Lines from the one containing "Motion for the" to the end of the data below are to be restated exactly, with both ends included and nothing else.

◇ ◇ ◇ ◇

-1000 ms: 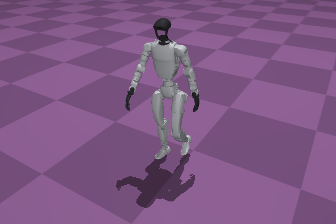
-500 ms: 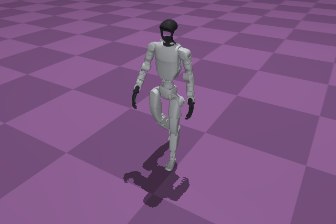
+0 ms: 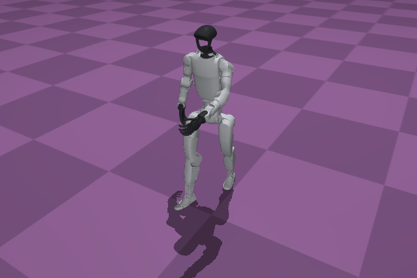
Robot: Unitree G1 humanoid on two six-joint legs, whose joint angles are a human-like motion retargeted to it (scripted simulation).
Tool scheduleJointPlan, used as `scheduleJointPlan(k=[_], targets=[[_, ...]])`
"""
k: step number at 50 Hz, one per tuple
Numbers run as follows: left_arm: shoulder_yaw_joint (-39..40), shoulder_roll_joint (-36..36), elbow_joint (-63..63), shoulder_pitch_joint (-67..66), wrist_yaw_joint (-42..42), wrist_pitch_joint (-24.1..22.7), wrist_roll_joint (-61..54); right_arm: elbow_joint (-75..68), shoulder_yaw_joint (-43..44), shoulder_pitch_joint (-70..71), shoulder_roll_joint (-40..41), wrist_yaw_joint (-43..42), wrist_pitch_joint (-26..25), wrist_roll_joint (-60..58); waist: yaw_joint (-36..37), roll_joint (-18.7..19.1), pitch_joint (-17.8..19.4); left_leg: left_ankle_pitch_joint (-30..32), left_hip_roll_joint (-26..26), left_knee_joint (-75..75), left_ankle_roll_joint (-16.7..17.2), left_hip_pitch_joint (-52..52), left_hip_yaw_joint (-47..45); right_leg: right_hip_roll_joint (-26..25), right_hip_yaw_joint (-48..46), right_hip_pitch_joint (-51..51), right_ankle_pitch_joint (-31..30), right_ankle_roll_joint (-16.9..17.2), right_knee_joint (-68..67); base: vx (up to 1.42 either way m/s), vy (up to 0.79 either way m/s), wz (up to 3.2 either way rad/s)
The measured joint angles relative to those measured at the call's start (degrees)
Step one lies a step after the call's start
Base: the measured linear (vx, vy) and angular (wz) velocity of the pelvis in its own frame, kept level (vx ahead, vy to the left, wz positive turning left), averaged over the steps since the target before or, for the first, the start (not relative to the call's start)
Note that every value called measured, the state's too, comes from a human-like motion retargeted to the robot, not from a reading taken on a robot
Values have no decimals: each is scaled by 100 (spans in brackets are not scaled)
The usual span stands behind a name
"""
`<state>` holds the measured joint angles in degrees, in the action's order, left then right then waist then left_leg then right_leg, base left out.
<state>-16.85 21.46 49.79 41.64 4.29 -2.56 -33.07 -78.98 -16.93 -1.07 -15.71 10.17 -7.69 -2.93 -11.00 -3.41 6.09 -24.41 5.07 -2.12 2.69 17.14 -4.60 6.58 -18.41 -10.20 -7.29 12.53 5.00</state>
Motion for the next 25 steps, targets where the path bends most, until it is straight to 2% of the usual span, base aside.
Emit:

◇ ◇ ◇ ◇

Output below.
Motion for the next 25 steps, targets where the path bends most, until it is straight to 2% of the usual span, base aside.
Emit:

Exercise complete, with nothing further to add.